Return exactly the lines that run from the one with "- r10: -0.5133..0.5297" to the last line of the entries below, both included, and nothing else.

*** Opening of Dataset ***

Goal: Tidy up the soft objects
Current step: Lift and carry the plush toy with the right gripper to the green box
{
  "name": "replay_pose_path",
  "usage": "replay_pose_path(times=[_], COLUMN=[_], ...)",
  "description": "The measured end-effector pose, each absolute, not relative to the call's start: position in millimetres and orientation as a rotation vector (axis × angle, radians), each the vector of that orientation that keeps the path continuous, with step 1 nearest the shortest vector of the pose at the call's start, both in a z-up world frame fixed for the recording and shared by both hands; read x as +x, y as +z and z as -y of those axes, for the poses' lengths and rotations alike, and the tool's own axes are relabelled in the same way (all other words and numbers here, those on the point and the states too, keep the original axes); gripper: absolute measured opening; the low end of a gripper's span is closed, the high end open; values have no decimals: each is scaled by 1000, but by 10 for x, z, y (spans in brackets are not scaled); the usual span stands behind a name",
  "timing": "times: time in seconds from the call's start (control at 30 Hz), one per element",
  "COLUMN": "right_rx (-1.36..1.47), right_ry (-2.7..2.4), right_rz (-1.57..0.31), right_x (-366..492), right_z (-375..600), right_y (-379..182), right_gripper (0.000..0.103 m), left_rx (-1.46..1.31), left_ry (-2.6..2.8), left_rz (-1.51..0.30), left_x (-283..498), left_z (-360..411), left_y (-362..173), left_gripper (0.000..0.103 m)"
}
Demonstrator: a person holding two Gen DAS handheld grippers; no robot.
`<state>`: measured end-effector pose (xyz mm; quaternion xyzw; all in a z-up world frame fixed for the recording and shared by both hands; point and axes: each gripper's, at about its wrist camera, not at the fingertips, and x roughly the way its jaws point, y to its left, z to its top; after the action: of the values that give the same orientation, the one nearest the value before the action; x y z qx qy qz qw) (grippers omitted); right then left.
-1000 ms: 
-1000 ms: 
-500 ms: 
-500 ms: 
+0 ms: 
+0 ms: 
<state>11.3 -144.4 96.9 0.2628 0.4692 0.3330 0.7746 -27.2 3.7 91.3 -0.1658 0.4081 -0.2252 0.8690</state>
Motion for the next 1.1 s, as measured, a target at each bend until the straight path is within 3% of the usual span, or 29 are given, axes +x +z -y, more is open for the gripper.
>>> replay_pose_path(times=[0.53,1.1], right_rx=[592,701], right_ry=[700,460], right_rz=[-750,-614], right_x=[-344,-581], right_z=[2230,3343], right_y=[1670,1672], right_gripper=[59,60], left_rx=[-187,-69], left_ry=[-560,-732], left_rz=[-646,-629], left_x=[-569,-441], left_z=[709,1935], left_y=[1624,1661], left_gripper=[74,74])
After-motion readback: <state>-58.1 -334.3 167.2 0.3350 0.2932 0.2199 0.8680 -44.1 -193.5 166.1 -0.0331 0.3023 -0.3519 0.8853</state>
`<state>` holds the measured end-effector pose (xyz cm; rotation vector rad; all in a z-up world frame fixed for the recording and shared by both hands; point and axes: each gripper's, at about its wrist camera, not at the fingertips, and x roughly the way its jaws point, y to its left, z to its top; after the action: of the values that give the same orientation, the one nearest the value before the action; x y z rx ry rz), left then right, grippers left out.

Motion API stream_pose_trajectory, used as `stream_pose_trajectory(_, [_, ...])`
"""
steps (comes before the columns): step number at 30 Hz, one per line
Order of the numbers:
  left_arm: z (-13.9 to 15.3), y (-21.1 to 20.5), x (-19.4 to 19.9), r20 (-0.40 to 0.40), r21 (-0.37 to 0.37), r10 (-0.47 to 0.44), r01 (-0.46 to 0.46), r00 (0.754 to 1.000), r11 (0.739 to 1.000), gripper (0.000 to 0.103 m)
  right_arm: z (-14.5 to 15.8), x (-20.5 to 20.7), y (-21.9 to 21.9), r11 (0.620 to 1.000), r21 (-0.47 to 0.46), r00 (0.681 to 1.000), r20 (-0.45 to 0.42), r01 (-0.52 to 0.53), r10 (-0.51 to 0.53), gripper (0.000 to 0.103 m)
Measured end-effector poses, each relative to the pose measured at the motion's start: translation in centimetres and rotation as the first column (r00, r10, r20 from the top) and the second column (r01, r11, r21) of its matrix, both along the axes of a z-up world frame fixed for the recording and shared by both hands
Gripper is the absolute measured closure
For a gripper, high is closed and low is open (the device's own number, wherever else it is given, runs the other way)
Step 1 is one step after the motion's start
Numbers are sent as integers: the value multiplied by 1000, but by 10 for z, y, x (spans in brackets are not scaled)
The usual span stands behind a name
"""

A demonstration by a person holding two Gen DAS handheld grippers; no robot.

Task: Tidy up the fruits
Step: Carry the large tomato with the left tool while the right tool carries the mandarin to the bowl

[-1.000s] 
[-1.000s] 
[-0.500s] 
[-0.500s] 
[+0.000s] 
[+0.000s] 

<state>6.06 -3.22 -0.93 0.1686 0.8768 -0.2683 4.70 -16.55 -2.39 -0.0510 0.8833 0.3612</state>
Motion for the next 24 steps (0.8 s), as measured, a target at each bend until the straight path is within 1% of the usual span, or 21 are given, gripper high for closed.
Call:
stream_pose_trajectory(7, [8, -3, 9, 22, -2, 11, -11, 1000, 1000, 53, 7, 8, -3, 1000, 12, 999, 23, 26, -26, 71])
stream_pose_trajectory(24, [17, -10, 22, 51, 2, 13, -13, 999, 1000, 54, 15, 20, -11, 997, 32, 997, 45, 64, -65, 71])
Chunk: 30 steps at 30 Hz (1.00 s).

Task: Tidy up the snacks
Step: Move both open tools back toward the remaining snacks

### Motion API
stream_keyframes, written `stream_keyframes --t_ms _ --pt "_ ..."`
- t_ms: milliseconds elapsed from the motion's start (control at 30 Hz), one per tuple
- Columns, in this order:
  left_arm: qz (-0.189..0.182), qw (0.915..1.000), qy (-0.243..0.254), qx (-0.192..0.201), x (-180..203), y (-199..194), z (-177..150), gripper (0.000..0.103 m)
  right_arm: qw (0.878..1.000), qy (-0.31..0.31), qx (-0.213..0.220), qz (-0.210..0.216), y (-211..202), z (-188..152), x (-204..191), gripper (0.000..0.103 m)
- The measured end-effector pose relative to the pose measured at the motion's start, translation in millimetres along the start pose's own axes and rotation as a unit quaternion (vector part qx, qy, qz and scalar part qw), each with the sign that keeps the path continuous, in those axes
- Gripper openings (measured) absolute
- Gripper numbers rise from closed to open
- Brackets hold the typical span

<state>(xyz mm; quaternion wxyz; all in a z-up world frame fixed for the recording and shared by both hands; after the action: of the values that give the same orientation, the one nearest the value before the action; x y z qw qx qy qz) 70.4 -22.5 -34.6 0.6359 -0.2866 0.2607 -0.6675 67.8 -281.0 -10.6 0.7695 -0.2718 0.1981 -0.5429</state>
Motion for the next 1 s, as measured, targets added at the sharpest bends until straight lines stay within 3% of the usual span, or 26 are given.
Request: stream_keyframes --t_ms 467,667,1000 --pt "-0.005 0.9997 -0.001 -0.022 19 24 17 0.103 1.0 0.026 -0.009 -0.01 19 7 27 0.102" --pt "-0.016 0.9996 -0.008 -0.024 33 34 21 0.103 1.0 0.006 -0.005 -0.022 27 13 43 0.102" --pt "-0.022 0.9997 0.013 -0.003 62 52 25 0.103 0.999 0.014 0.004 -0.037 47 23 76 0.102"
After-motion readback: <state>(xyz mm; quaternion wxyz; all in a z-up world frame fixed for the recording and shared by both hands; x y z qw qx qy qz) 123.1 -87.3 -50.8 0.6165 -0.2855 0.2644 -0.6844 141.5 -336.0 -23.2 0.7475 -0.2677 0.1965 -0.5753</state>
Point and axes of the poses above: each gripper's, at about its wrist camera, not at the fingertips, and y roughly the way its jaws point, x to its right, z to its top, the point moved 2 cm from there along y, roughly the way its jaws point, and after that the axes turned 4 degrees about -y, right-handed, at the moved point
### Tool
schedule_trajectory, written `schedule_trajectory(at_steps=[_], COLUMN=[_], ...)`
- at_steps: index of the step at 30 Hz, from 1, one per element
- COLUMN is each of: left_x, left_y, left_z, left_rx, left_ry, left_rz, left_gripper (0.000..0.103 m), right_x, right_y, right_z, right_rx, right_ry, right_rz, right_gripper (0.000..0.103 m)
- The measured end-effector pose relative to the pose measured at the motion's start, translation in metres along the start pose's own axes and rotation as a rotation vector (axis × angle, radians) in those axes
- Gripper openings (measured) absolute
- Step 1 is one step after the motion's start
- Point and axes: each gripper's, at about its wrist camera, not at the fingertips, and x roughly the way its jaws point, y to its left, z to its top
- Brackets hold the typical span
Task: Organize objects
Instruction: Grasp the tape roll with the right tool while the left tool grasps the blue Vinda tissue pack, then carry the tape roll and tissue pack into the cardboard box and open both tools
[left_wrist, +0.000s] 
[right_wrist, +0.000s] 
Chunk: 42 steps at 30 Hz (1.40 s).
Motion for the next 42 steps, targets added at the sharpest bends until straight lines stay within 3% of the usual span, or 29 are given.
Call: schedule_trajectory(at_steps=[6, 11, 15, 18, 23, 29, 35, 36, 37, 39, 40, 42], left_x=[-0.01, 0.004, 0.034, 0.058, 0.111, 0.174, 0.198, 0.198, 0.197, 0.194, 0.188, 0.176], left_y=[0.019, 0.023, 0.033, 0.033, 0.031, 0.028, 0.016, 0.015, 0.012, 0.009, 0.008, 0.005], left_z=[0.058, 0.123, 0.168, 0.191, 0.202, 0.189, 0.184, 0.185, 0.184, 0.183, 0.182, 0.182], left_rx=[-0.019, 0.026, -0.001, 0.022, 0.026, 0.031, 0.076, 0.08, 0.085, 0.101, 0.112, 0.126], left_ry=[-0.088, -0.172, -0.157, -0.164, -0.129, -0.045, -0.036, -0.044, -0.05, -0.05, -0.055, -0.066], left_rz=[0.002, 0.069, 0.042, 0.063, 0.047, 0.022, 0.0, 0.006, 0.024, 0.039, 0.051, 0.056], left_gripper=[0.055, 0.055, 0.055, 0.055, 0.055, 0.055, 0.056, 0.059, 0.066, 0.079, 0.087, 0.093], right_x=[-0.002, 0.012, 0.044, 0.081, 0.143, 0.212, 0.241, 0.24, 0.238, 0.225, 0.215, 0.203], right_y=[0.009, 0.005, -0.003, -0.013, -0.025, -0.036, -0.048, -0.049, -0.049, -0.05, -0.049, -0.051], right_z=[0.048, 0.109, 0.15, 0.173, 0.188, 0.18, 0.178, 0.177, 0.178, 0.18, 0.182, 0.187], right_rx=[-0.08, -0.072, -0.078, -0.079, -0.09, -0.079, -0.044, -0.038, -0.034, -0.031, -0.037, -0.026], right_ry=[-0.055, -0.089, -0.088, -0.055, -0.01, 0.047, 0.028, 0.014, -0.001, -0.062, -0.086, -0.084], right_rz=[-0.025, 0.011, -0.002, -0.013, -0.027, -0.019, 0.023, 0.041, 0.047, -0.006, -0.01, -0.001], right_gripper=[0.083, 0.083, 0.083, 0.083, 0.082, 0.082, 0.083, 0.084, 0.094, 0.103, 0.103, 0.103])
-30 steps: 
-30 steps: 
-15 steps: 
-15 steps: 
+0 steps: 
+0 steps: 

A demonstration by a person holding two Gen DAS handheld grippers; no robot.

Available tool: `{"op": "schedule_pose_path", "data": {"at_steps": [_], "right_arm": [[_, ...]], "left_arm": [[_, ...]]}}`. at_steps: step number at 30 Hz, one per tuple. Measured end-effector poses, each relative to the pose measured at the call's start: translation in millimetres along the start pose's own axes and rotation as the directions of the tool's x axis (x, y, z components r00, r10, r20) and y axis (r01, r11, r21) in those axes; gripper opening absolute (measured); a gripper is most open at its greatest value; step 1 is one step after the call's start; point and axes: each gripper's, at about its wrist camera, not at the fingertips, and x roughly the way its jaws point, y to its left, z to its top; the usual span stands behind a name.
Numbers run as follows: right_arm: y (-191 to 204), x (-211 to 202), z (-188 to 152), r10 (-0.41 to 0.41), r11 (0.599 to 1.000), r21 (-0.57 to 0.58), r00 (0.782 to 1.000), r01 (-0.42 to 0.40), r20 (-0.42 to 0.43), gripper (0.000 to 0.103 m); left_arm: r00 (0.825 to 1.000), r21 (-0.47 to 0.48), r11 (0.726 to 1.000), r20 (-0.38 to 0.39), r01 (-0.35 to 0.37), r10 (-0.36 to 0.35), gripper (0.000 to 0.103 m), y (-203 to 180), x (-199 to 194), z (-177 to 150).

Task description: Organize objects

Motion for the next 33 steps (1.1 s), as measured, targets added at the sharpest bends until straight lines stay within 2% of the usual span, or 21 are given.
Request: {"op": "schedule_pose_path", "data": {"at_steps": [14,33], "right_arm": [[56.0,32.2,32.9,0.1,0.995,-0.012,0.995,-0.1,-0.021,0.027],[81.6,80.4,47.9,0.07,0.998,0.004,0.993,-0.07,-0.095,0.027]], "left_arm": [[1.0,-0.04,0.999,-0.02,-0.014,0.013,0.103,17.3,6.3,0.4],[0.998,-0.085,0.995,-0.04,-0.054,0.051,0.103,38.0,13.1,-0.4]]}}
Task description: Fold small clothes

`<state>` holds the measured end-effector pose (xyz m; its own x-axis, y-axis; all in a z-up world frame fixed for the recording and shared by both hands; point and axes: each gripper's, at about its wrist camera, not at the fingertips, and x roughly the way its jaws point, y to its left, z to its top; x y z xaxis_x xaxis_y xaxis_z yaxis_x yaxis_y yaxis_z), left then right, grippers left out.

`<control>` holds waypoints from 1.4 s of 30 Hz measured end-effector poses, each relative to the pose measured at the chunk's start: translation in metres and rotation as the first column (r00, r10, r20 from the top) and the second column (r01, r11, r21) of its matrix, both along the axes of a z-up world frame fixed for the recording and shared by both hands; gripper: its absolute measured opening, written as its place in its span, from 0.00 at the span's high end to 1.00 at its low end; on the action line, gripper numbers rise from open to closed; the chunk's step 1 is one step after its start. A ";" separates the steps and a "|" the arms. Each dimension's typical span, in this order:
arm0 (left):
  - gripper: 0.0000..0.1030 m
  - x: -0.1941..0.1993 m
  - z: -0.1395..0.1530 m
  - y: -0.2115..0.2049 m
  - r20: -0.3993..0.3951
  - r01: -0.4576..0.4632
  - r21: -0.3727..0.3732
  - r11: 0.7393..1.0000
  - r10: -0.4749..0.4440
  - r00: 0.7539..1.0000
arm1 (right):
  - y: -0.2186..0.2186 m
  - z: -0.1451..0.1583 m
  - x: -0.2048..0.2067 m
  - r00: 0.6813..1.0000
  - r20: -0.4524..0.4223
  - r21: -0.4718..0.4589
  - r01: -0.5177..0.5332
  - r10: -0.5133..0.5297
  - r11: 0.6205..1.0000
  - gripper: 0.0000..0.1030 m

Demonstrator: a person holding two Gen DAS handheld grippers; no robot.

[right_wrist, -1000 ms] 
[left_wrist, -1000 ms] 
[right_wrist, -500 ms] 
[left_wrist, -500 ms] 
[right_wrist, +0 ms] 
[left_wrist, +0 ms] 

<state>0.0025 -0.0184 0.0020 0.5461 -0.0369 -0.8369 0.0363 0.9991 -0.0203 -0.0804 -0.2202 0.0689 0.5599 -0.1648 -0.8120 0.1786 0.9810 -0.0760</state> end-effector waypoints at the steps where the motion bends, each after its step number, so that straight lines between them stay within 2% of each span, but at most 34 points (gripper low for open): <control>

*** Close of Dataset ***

▶ **Exercise output**
  - r10: -0.5133..0.5297
  - r11: 0.6205..1.0000
  - gripper: 0.0000..0.1030 m

Demonstrator: a person holding two Gen DAS handheld grippers; no robot.

[right_wrist, -1000 ms] 
[left_wrist, -1000 ms] 
[right_wrist, -500 ms] 
[left_wrist, -500 ms] 
[right_wrist, +0 ms] 
[left_wrist, +0 ms] 

<state>0.0025 -0.0184 0.0020 0.5461 -0.0369 -0.8369 0.0363 0.9991 -0.0203 -0.0804 -0.2202 0.0689 0.5599 -0.1648 -0.8120 0.1786 0.9810 -0.0760</state> end-effector waypoints at the steps where the motion bends, each after its step number, so that straight lines between them stay within 2% of each span, but at most 34 points (gripper low for open): <control>

Work on the answer has been completed.